Re: [rust-dev] The future of M:N threading

Alex Crichton Wed, 13 Nov 2013 10:32:59 -0800

The situation may not be as dire as you think. The runtime is still in a state
of flux, and don't forget that in one summer the entire runtime was rewritten in
rust and was entirely redesigned. I personally still think that M:N is a viable
model for various applications, and it seems especially unfortunate to just
remove everything because it's not tailored for all use cases.

Rust made an explicit design decision early on to pursue lightweight/green
tasks, and it was made with the understanding that there were drawbacks to the
strategy. Using libuv as a backend for driving I/O was also an explicit decision
with known drawbacks.

That being said, I do not believe that all is lost. I don't believe that the
rust standard library as-is today can support *every* use case, but it's getting
to a point where it can get pretty close. In the recent redesign of the I/O
implementation, all I/O was abstracted behind trait objects that are synchronous
in their interface. This I/O interface is all implemented in librustuv by
talking to the rust scheduler under the hood. Additionally, in pull #10457, I'm
starting to add support for a native implementation of this I/O interface. The
great boon of this strategy is that all std::io primitives have no idea if their
underlying interface is native and blocking or libuv and asynchronous.

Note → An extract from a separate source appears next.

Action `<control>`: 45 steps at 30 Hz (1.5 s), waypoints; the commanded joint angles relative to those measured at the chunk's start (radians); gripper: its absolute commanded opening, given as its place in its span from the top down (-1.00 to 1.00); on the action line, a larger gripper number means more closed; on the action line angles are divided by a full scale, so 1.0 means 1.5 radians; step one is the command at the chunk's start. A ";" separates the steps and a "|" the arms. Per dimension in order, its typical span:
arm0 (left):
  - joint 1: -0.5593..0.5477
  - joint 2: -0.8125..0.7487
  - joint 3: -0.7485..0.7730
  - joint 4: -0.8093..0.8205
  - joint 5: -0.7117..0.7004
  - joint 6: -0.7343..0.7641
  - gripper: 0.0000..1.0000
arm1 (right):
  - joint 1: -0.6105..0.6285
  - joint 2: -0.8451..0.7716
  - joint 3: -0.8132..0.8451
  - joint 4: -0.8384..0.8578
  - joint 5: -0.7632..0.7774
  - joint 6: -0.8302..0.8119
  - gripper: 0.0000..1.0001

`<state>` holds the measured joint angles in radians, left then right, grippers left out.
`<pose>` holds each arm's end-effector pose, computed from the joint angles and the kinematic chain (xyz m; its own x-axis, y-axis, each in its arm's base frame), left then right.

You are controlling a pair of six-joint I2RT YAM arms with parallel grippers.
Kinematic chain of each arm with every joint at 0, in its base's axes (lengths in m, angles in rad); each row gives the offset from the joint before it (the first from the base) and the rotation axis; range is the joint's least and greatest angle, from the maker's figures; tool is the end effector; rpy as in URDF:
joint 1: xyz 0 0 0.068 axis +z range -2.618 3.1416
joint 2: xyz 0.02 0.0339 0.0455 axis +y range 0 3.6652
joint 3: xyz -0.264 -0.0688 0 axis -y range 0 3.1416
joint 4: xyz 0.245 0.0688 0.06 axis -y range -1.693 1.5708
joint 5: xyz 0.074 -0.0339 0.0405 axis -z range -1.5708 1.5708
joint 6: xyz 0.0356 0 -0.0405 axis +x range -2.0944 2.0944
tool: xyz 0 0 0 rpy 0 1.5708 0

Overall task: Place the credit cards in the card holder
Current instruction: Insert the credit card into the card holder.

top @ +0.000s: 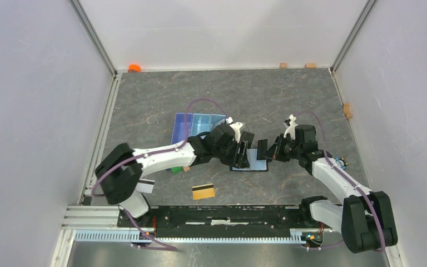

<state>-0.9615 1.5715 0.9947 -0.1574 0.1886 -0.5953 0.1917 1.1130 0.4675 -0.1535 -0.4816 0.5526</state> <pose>0.1886 -0.2820 0.2212 -0.8138 0.2037 -0.5442 0.5179 0.6790 -0.5203 0.2018 0.0560 0.1752 -0.8539 0.3081 -0.4194 -0.0444 0.7598 0.6486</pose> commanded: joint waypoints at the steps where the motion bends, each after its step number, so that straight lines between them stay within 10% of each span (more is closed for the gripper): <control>1: -0.004 0.063 0.046 0.052 -0.025 -0.043 -0.28 | -0.025 -0.031 -0.016 0.021 -0.044 0.002 1.00; 45: 0.078 0.137 0.003 0.005 -0.083 0.010 -0.20 | 0.018 0.138 -0.123 0.311 -0.154 0.161 1.00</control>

The exact
same rust code works for one as it does for the other.

I personally don't see why the same strategy shouldn't work for the task model
as well. When you link a program to the librustuv crate, then you're choosing to
have a runtime with M:N scheduling and asynchronous I/O. Perhaps, though, if you
didn't link to librustuv, you would get 1:1 scheduling with blocking I/O. You
would still have all the benefits of the standard library's communication
primitives, spawning primitives, I/O, task-local-storage etc. The only
difference is that everything would be powered by OS-level threads instead of
rust-level green tasks.

I would very much like to see a standard library which supports this
abstraction, and I believe that it is very realistically possible. Right now we
have an EventLoop interface which defines interacting with I/O that is the
abstraction between asynchronous I/O and blocking I/O. This sounds like
we need a more formalized Scheduler interface which abstracts M:N scheduling vs
1:1 scheduling.

The main goal of all of this would be to allow the same exact rust code to work
in both M:N and 1:1 environments. This ability would allow authors to specialize
their code for their task at-hand. Those writing web servers would be sure to
link to librustuv, but those writing command-line utilities would simply just
omit librustuv. Additionally, as a library author, I don't really care which
implementation you're using. I can write a mysql database driver and then you as
a consumer of my library decided whether my network calls are blocking or not.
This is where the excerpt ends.